● **TASK**
Below are the records; copy out every line that holds the word "purple".

________________________________________

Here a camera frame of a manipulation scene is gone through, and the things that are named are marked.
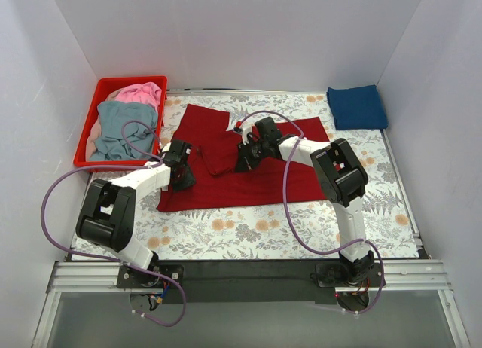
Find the red t shirt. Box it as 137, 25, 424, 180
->
156, 103, 332, 213

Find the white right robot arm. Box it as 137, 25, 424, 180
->
233, 117, 374, 286

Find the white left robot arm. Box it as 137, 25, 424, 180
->
75, 139, 196, 288

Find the pink t shirt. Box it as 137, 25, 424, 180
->
115, 82, 162, 110

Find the grey blue t shirt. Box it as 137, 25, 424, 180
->
85, 101, 158, 161

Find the beige t shirt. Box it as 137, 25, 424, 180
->
85, 89, 121, 160

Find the folded blue t shirt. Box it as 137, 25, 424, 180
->
326, 85, 388, 130

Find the red plastic bin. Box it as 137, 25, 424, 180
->
73, 75, 168, 171

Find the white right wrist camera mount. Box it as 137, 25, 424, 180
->
233, 121, 258, 148

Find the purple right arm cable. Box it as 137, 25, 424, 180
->
236, 110, 386, 317

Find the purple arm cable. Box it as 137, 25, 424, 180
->
40, 119, 188, 328
236, 110, 386, 317

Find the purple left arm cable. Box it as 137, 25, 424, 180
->
40, 119, 188, 328

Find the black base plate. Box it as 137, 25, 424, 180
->
116, 260, 387, 306

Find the aluminium frame rail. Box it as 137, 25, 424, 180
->
32, 259, 470, 347

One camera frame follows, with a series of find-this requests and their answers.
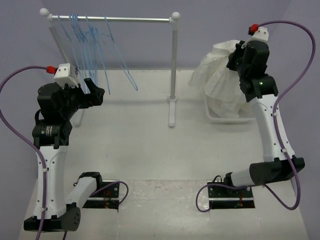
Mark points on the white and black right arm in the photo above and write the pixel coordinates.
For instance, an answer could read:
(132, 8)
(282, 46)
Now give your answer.
(279, 163)

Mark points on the white clothes rack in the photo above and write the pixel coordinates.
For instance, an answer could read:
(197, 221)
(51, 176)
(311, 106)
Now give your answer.
(173, 21)

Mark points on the bundle of blue hangers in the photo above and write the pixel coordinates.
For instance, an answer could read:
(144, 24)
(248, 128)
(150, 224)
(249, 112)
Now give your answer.
(86, 42)

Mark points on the blue wire hanger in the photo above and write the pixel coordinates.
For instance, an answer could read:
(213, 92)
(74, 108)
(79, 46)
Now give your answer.
(123, 65)

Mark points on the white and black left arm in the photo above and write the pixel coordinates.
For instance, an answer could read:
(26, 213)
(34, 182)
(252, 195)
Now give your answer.
(53, 211)

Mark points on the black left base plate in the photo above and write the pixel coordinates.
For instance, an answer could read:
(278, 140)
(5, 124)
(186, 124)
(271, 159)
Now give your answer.
(108, 198)

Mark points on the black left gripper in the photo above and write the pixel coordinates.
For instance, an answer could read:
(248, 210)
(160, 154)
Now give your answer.
(88, 100)

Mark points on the white skirt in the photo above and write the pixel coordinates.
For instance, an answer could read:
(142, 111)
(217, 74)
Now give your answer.
(220, 85)

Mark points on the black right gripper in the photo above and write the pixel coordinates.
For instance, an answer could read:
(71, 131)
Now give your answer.
(231, 64)

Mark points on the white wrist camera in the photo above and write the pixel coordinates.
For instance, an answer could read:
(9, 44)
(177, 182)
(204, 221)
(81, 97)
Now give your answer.
(257, 33)
(66, 76)

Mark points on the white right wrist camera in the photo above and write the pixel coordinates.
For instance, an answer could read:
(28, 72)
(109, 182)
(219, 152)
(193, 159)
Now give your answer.
(257, 33)

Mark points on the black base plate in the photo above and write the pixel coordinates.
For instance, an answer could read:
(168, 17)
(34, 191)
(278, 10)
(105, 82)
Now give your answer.
(223, 198)
(108, 198)

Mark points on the white plastic basket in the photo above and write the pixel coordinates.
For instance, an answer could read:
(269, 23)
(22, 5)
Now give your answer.
(215, 119)

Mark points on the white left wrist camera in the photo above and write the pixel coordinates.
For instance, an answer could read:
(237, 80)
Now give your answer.
(66, 76)

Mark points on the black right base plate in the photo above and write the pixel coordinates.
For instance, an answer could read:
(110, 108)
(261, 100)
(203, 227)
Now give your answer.
(223, 198)

________________________________________

● **PROBLEM SOLUTION**
Find the purple right arm cable. Box it as 137, 25, 424, 180
Find the purple arm cable. Box it as 137, 25, 424, 180
Find the purple left arm cable. Box it as 137, 25, 424, 180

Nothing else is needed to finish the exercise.